What Is Bodybuilding Blitz?

Bodybuilding Blitz is a 5-day workout split that combines training for muscle growth and strength. Your training sessions last no longer than 30–40 minutes, but during that time, you’ll perform the best compound exercises for both your large and smaller muscle groups. Better results in less time.

The program is perfect if you want to train almost every day but can only dedicate a limited amount of time to each workout. For example, you could sneak away during lunch, get a workout every workday, and have the weekend off for other activities. 

If you’re not interested in lunch break training, the program works great for a fast and effective daily workout any other time, too. 

Who Is Bodybuilding Blitz For?

Bodybuilding Blitz is designed for everyone from intermediate to advanced lifters who wants to build muscle like a bodybuilder with short and effective workouts. Advanced bodybuilders with a schedule that doesn’t allow for a high-volume bro split also benefit from Bodybuilding Blitz.

As a bonus, you’ll get stronger in the three powerlifting lifts, the squat, the bench press, and the deadlift. Don’t mistake Bodybuilding Blitz for a dedicated powerlifting program, though. It’s a bodybuilding program for muscle gains, first and foremost.

Presenting Bodybuilding Blitz

Bodybuilding Blitz is a 5-day split consisting of two training blocks back to back: a three-day push/pull/leg-variant and an upper/lower combo.

You start with a leg workout on the first day, then train your back and biceps on the second day, finishing off the first block with chest, shoulders, and triceps on the third day. A classic push/pull/legs training program, in other words, but with a reversed order of the workouts to take your recovery and the second training block of the week into account.

This is classic bodybuilding-style training with a rep range of 10–12, focusing on mind-muscle connection and letting the right muscles do the job.

The second training block consists of two training days and follows directly on the first. It is an upper/lower block where you train the lower body the first day and the upper body the second.
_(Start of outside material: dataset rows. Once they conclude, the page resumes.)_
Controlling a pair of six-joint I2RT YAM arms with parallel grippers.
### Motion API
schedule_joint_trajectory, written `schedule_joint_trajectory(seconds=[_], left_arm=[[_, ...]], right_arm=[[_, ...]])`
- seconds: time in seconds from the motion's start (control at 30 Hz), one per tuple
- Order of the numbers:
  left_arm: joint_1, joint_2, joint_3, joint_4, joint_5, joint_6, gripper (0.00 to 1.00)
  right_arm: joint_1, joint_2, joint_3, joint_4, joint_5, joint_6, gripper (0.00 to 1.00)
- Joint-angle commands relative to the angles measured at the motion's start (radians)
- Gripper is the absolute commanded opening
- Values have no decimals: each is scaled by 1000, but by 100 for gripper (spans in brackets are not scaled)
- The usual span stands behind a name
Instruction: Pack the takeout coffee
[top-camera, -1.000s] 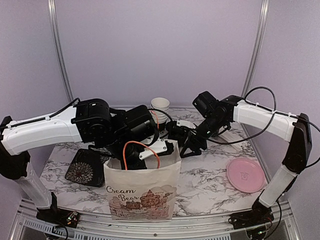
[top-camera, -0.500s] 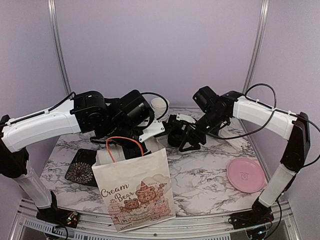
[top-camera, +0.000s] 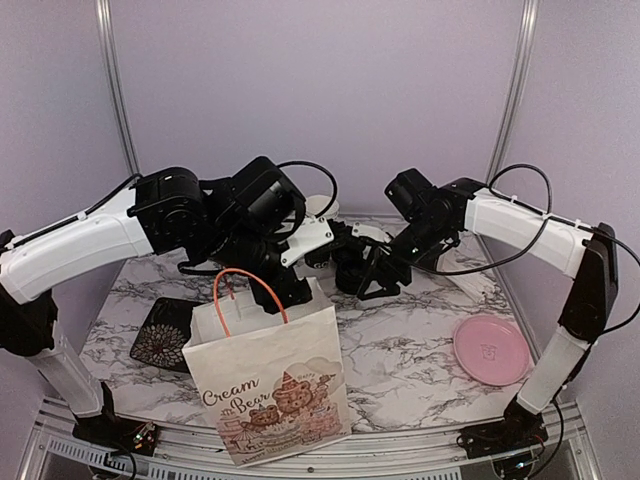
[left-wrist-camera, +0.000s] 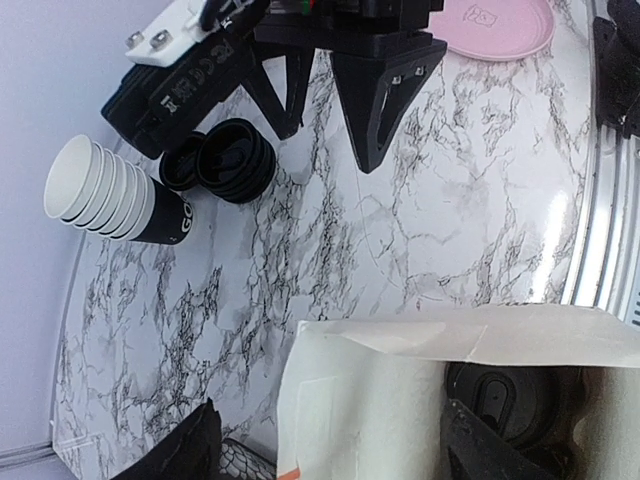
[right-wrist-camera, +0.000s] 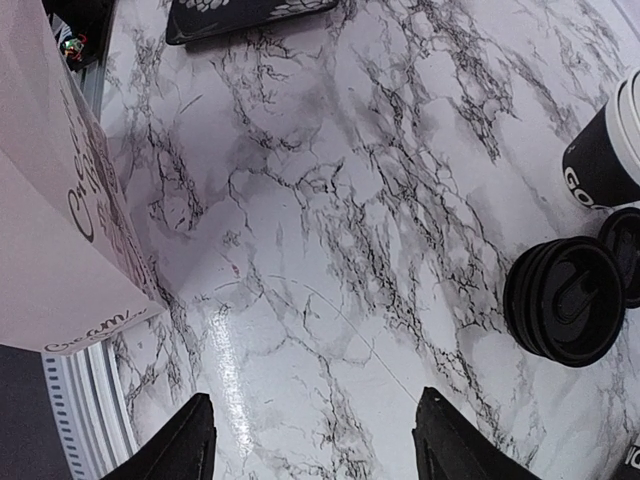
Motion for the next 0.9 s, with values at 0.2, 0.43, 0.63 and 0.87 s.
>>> schedule_joint_trajectory(seconds=[0.2, 0.43, 0.63, 0.87], left_arm=[[1, -86, 76, 41, 40, -29, 69], [2, -135, 49, 41, 59, -58, 67], [2, -223, -12, 34, 190, -124, 67], [5, -303, -85, -42, 188, -240, 48]], right_arm=[[-8, 4, 42, -21, 10, 2, 66], [-8, 10, 45, -23, 1, 1, 66], [-8, 14, 48, -27, 3, 2, 66], [-9, 22, 51, -28, 2, 4, 65]])
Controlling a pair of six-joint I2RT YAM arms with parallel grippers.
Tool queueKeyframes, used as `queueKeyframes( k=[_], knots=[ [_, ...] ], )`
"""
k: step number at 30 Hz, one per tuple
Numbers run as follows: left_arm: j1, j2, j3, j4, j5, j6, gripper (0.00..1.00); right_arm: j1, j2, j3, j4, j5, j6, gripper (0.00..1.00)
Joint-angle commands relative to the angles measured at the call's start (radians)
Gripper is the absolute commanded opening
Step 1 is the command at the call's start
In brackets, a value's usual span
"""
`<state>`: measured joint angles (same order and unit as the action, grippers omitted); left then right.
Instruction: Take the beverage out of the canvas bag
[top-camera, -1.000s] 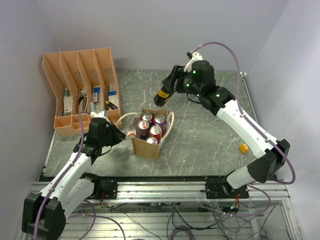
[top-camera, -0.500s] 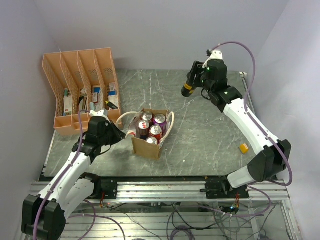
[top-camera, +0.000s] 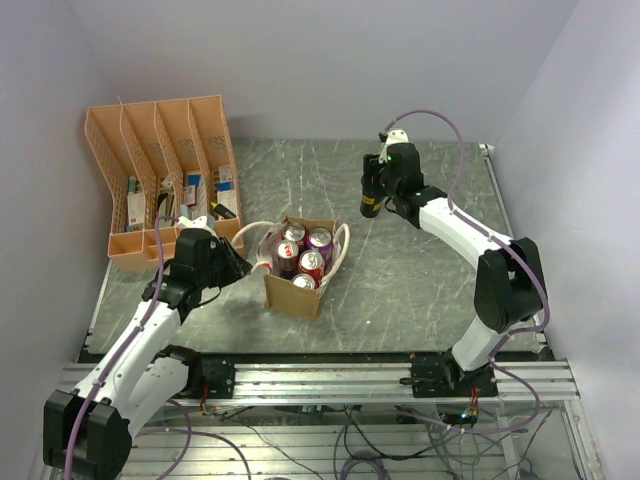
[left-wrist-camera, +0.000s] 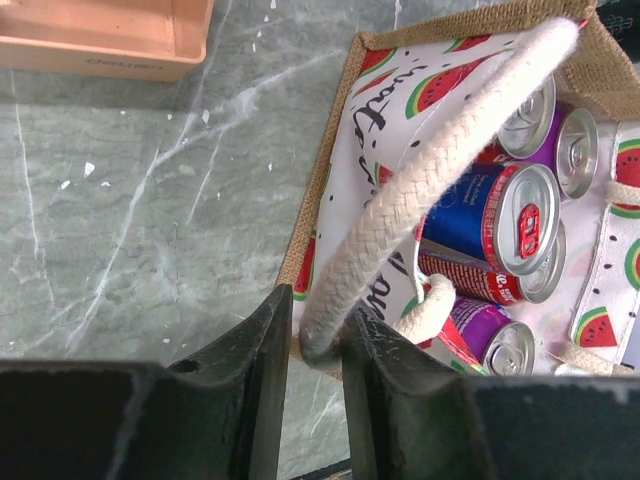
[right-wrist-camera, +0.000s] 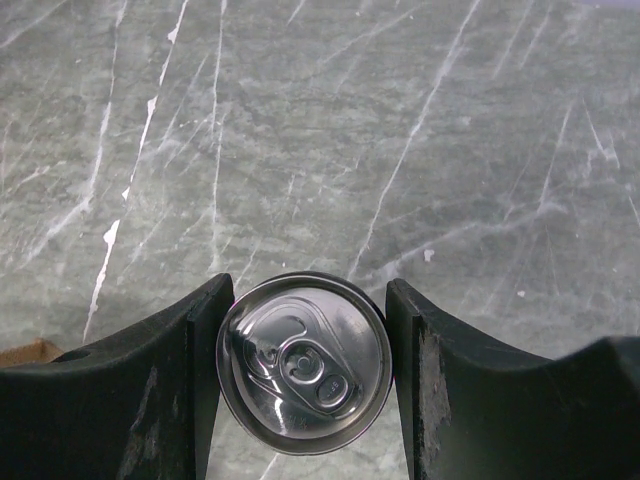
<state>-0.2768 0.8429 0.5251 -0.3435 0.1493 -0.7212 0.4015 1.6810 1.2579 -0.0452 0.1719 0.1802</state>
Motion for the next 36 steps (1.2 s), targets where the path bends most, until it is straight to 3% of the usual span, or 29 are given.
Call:
queueKeyframes(
  k=[1, 9, 18, 26, 32, 36],
  knots=[
    [-0.007, 0.011, 0.052, -0.021, -0.006, 0.011, 0.38, 0.004, 0.015, 0.032, 0.175, -0.024, -0.07, 0.0],
    [-0.007, 0.034, 0.074, -0.026, -0.008, 0.023, 0.44, 0.002, 0.12, 0.111, 0.138, -0.015, -0.106, 0.0],
    [-0.007, 0.047, 0.099, -0.046, -0.033, 0.052, 0.59, 0.0, 0.143, 0.114, 0.128, -0.02, -0.096, 0.0],
    [-0.007, 0.062, 0.15, -0.085, -0.051, 0.095, 0.76, -0.003, 0.19, 0.134, 0.09, -0.013, -0.09, 0.16],
    [-0.007, 0.07, 0.156, -0.08, -0.061, 0.097, 0.8, -0.004, 0.189, 0.134, 0.065, -0.007, -0.094, 0.38],
    [-0.007, 0.084, 0.172, -0.093, -0.06, 0.114, 0.8, -0.004, 0.171, 0.132, 0.037, 0.016, -0.104, 0.61]
  ],
)
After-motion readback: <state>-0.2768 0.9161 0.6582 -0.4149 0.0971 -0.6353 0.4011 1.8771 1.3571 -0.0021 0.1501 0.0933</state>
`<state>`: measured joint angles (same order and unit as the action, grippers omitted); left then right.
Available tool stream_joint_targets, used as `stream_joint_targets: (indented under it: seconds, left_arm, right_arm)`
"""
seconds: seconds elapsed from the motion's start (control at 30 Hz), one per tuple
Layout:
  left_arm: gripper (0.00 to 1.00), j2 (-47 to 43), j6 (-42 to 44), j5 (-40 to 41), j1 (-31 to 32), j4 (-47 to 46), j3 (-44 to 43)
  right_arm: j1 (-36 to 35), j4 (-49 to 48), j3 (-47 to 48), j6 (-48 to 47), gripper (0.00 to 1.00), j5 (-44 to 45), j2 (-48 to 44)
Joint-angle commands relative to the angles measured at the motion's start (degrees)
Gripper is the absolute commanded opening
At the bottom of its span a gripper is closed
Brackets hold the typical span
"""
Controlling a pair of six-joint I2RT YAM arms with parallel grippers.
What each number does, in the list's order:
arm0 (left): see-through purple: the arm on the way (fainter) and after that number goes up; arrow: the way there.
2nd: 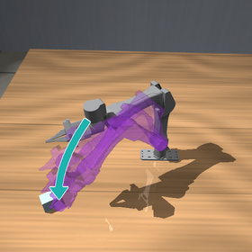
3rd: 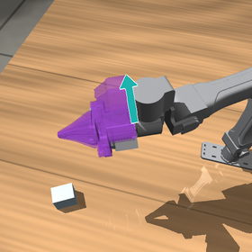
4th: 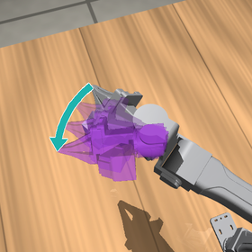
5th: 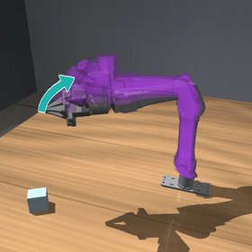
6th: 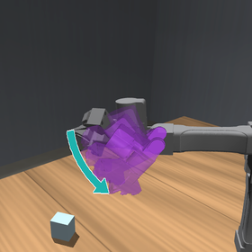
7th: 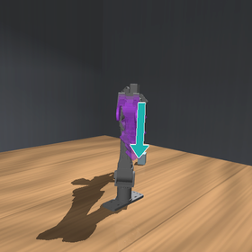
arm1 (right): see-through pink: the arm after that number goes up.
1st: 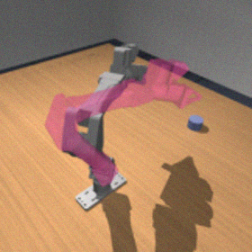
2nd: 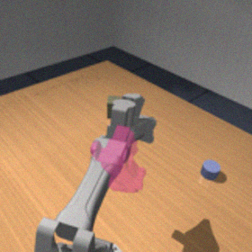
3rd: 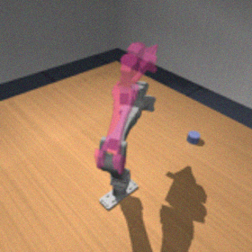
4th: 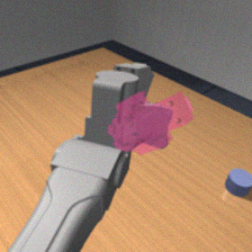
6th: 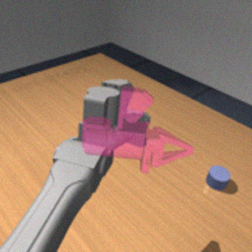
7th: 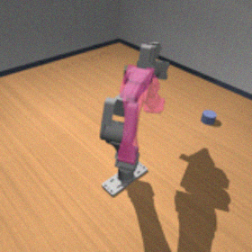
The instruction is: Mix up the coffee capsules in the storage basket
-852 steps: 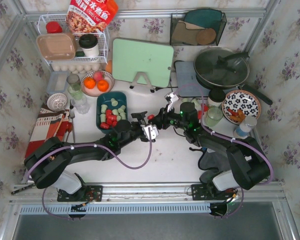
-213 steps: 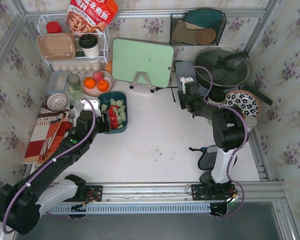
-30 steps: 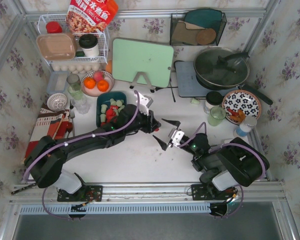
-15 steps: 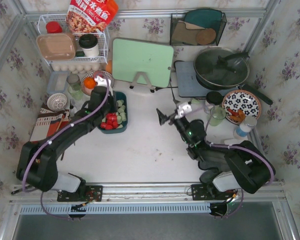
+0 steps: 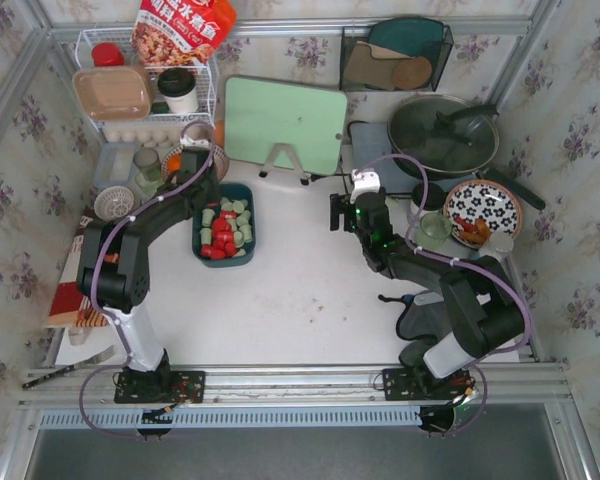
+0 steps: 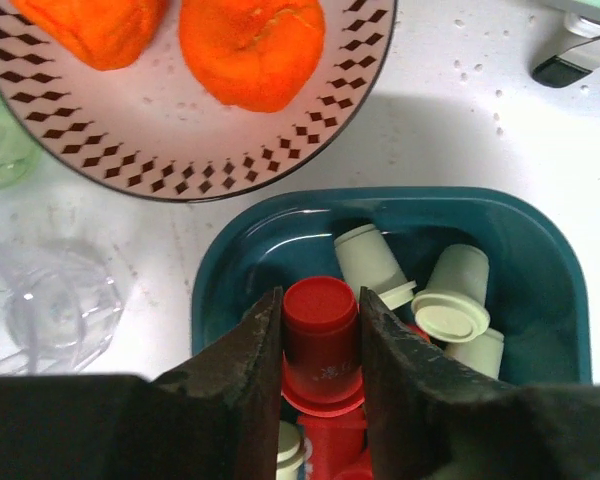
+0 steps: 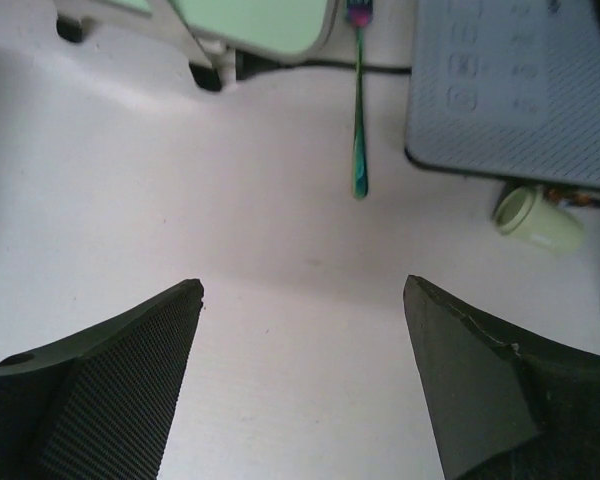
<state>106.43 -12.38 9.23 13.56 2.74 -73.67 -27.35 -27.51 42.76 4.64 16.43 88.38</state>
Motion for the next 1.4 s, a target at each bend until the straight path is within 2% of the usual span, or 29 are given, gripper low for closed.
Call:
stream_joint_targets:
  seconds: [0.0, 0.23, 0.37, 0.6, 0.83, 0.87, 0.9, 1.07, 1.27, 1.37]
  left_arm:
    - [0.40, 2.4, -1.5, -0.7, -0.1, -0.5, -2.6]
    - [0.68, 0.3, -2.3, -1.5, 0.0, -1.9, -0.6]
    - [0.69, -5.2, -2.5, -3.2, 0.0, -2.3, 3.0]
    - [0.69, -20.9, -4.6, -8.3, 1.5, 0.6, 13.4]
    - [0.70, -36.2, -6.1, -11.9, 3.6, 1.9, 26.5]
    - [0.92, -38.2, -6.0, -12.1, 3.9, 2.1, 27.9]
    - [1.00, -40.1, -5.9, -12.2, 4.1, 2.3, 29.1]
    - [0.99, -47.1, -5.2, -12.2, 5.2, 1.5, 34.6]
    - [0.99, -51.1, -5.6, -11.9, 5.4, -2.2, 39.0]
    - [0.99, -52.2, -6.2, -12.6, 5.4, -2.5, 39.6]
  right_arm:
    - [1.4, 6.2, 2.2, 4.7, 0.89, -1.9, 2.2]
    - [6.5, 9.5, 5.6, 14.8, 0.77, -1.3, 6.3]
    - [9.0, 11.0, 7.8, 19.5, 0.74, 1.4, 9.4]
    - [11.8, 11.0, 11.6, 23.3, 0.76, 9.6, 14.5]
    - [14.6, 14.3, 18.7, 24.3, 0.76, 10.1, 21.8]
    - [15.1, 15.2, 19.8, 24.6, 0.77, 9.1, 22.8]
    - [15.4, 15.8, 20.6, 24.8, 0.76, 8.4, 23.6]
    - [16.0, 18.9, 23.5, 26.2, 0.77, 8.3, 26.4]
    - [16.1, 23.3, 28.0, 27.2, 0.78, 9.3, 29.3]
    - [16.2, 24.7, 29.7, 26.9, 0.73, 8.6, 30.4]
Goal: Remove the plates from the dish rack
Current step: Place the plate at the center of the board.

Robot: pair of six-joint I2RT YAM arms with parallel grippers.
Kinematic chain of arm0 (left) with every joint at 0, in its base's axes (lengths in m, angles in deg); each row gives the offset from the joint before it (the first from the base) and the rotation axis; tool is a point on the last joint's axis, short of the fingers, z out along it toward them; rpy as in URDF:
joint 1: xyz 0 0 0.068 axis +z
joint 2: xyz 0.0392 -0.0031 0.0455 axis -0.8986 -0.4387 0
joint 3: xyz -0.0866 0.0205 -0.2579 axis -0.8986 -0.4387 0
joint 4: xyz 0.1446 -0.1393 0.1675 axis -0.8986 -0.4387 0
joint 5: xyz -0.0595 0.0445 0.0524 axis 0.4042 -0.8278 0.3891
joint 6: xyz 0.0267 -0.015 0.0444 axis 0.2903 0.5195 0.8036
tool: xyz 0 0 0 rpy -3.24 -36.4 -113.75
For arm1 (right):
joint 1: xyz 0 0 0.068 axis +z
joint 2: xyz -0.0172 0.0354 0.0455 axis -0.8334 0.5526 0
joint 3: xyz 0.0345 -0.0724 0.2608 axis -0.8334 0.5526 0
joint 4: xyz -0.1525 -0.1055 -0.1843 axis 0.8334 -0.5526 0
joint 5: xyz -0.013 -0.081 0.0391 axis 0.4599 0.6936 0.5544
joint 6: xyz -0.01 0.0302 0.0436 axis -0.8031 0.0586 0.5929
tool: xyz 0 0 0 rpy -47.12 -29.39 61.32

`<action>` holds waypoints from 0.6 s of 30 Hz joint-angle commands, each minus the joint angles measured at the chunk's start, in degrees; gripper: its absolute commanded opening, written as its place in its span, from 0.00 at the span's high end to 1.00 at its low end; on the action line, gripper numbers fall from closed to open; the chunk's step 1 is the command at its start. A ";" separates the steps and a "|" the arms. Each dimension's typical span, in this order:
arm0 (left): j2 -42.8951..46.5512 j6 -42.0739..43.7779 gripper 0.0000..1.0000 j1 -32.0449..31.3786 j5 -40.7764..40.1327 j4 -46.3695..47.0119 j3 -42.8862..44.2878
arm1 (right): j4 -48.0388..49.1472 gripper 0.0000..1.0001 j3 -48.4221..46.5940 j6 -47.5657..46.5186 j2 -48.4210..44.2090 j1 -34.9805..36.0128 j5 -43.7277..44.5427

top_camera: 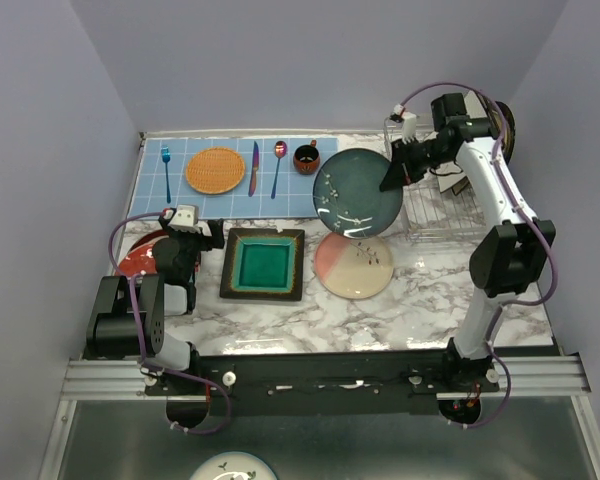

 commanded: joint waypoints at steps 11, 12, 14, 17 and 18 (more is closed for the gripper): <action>-0.06 0.89 0.01 -0.43 -1.48 1.04 0.19 | -2.32 0.99 1.71 -4.79 2.06 3.69 2.78; -0.06 0.89 0.01 -0.43 -1.48 1.13 0.10 | -2.93 0.99 1.71 -5.32 2.32 3.95 2.08; 0.02 0.89 0.01 -0.35 -1.40 1.22 0.10 | -3.47 0.99 1.54 -5.85 2.58 5.00 1.63; 0.03 0.89 0.02 -0.43 -1.48 1.31 0.02 | -3.73 0.99 0.93 -5.94 3.63 6.24 1.72; 0.20 0.89 0.02 -0.43 -0.27 1.39 0.02 | -3.21 0.99 0.49 -5.50 4.07 6.41 1.54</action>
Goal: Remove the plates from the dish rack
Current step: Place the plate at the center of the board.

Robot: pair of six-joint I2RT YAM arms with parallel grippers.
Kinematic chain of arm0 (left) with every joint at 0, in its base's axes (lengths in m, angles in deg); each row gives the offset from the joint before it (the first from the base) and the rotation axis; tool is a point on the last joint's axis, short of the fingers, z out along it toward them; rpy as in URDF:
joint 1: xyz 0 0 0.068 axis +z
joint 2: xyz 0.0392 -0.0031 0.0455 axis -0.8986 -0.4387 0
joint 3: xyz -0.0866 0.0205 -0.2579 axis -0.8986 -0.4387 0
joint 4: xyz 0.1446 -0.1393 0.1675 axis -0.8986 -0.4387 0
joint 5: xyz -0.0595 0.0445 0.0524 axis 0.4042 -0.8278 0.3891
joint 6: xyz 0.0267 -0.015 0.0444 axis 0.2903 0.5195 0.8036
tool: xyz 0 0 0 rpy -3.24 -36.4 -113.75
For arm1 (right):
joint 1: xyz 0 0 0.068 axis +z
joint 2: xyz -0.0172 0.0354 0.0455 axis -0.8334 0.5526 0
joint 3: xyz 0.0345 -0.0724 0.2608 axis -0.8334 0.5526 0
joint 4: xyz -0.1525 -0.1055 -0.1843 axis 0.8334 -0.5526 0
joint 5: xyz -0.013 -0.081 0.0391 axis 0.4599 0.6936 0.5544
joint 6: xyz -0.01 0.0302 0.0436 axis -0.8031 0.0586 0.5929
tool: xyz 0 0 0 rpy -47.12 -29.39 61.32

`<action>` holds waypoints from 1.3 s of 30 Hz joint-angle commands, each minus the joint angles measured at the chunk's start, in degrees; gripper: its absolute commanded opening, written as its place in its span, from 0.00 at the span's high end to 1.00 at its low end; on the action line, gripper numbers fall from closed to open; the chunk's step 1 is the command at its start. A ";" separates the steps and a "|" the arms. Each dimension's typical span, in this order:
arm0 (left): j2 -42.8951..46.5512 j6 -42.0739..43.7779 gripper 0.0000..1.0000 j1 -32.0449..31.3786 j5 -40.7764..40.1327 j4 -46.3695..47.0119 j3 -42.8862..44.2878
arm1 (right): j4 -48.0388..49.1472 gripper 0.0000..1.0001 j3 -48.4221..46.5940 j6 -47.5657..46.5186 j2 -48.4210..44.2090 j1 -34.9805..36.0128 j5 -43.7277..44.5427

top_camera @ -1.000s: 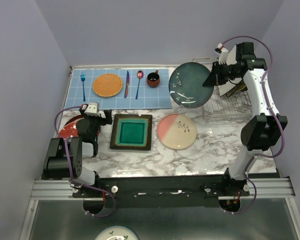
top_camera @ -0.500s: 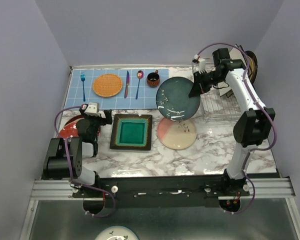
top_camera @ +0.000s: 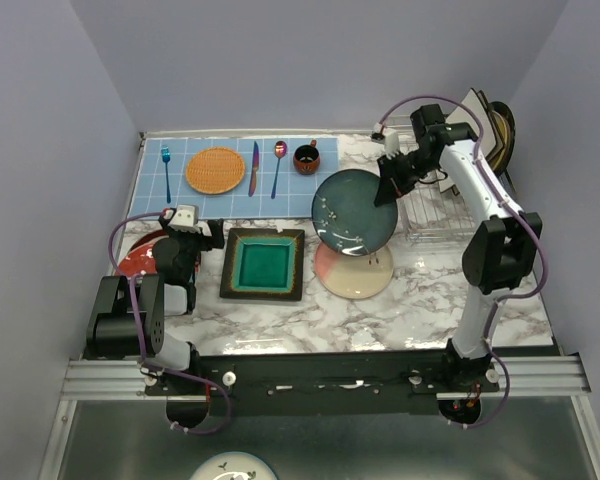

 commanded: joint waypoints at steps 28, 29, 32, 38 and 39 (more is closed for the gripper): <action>17.16 2.56 0.01 2.02 2.28 -29.42 12.39 | 2.39 0.99 -8.35 3.90 7.39 9.96 -2.40; 17.25 5.87 0.01 2.20 3.95 -35.37 13.80 | 2.38 0.99 -8.88 4.07 7.74 10.32 -2.32; 17.69 9.06 0.03 4.13 10.27 -44.45 18.20 | 2.73 0.99 -11.26 5.13 9.23 11.20 -1.87; 18.57 11.26 0.05 12.04 21.54 -53.61 24.09 | 3.87 0.99 -15.47 6.97 12.22 13.22 -5.64; 18.83 11.78 0.05 12.48 21.72 -54.32 24.97 | 4.23 0.99 -16.87 7.58 13.35 13.31 -9.05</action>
Here, you focus on large muscle groups, use heavier weights, and basic exercises.

In summary, building muscle is the name of the game for the first three days of the week. The two final sessions are dedicated to free weights and the best exercises for gaining mass and strength. Of course, things overlap, but the focus is on hypertrophy in the first block and strength + hypertrophy in the other. You train your entire body with isolation and compound exercises to hit all your muscle fibers for the best results in the shortest amount of time.

Read more:

>> The 10 Best Bodybuilding Splits: a Complete Guide

Bodybuilding Blitz: The Workouts

An overview of the different days of Bodybuilding Blitz looks like this:

  • Day 1: Quads and Hamstrings
  • Day 2: Back and Biceps
  • Day 3: Chest, Shoulders, and Triceps
  • Day 4: Lower Body
  • Day 5: Upper Body
  • Day 6: Rest
  • Day 7: Rest

Here is an outline of a week of training.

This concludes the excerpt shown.